Marisa Morán Jahn is the founder of the non-profit Studio REV- and lead artist of the CareForce, a public art transmedia project (and mobile vehicle, the “CareForce One) exploring America’s fastest growing workforce — caregivers.


Collective cooking across cultural difference

Cooperative daycares, kitchen-less houses, and rotating dinner clubs were some of the economic and urban design models developed by the late 19th Century material feminist movement, as documented in Dolores Hayden’s architectural history book, The Grand Domestic Revolution (1981). But the failure of the material feminists to connect their struggles beyond their white, middle/upper class realities have striking resonance today, especially in the context of globalized care chains and the struggles for rights by migrant domestic workers, who leave their own families and homes to take care of richer ones.

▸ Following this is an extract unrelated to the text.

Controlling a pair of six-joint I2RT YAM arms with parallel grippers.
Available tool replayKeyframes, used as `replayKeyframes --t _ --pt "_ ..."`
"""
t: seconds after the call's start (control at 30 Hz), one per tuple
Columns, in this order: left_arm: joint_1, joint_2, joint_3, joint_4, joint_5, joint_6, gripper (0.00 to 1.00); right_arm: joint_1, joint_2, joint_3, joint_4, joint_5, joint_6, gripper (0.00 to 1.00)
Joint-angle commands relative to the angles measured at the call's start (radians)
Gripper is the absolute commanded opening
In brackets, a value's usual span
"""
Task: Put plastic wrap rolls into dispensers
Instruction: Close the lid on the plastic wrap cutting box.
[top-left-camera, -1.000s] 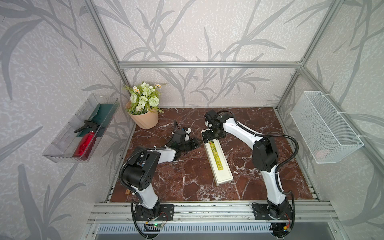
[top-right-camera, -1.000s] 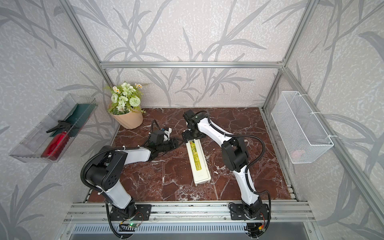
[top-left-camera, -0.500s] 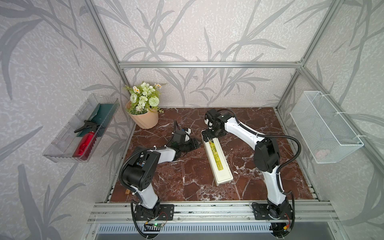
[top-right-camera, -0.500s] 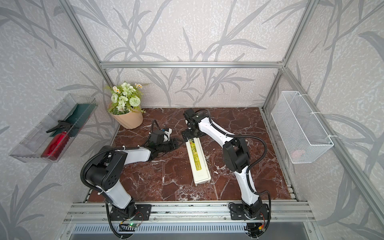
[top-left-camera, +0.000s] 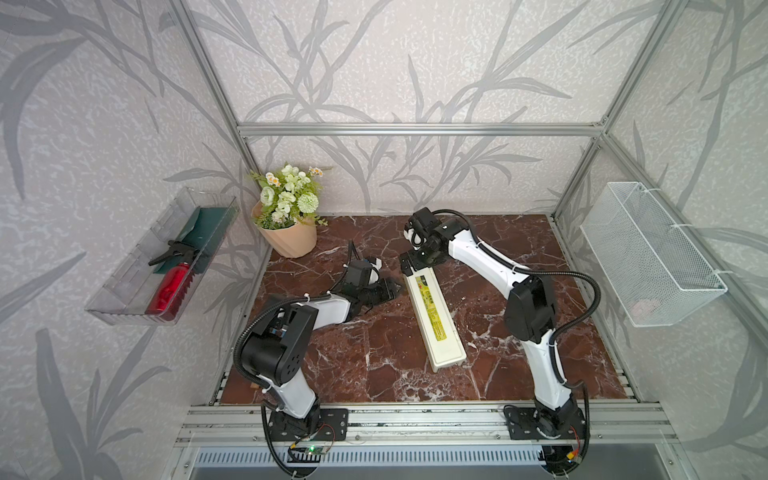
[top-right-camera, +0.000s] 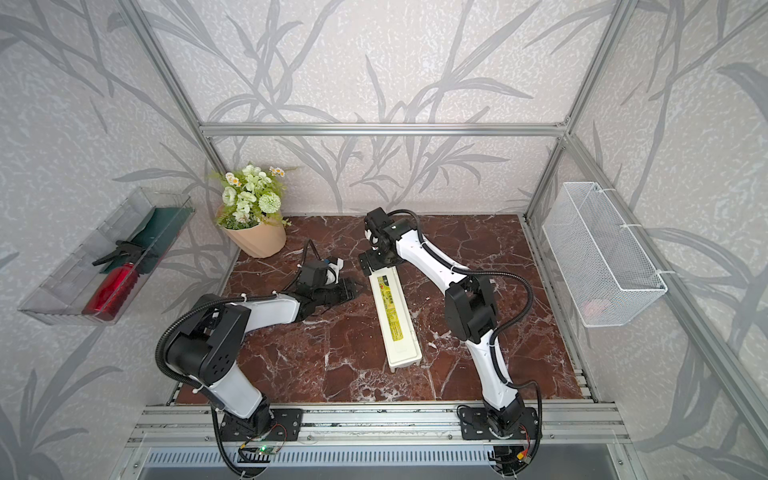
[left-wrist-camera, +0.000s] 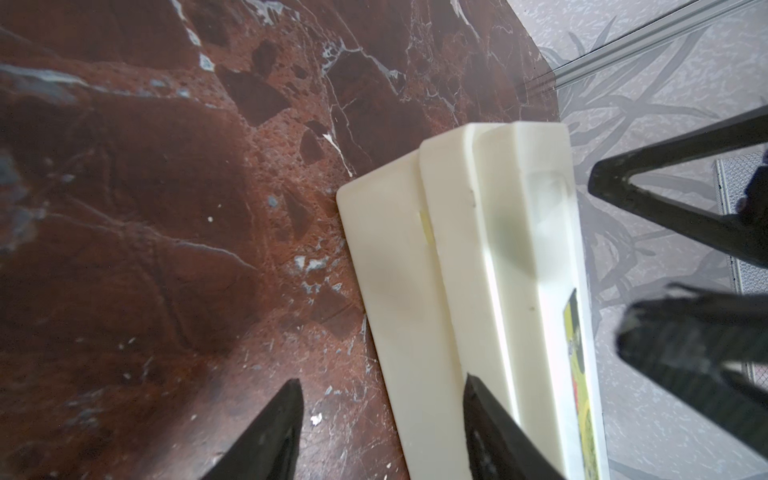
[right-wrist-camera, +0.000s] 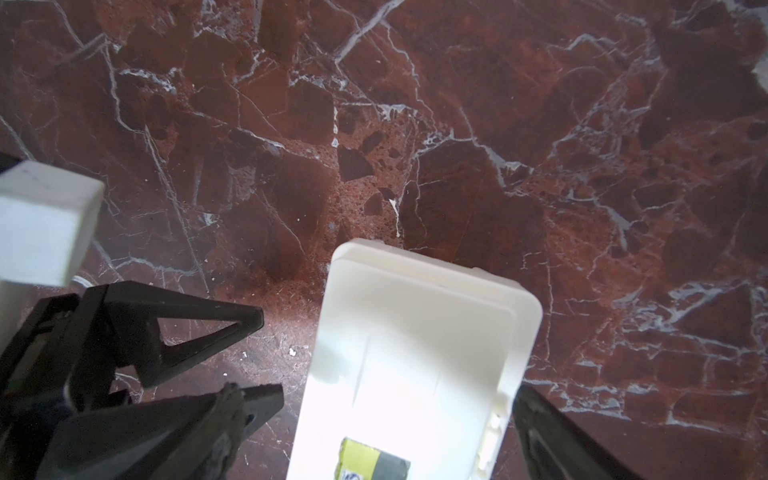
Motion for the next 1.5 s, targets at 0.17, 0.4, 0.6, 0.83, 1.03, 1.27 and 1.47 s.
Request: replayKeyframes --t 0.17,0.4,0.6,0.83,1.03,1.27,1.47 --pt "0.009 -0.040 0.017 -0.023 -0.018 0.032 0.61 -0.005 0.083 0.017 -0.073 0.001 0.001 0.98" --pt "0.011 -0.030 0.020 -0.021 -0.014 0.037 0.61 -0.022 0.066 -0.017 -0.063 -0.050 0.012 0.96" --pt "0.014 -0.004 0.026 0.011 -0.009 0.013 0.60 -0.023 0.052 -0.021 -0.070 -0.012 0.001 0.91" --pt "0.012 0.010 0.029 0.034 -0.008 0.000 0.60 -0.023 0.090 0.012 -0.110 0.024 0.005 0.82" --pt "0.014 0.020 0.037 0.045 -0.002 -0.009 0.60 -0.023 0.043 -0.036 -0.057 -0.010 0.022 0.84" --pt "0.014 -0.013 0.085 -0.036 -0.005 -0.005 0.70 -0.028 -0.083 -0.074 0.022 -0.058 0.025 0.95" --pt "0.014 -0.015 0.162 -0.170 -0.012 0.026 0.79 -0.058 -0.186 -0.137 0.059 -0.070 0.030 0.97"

Departing from the blind-spots to such inequalities reproduced through traditional and alternative care economies, this discussion will explore the potential for creating a collective food making and food sharing practice; one that can attend to different bodies, cultures, histories, and ingredients - in all their differing privileges - as connected to local and global economies of care.

Maiko Tanaka is a curator who worked on the Grand Domestic Revolution from 2010-2013 with Casco - Office for Art Design and Theory, in Utrecht and is currently collaborating on Gendai Kitchen in Toronto.

 

This presentation is made possible in part with public funds from the New York State Council for the Arts' Electronic Media and Film Presentation Funds grant program, administered by The ARTS Council of the Southern Finger Lakes and Women and Performance: a journal of feminist theory.


This event is in conjunction with The Let Down Reflex, on view from January 30 - March 12, 2016 at EFA Project Space.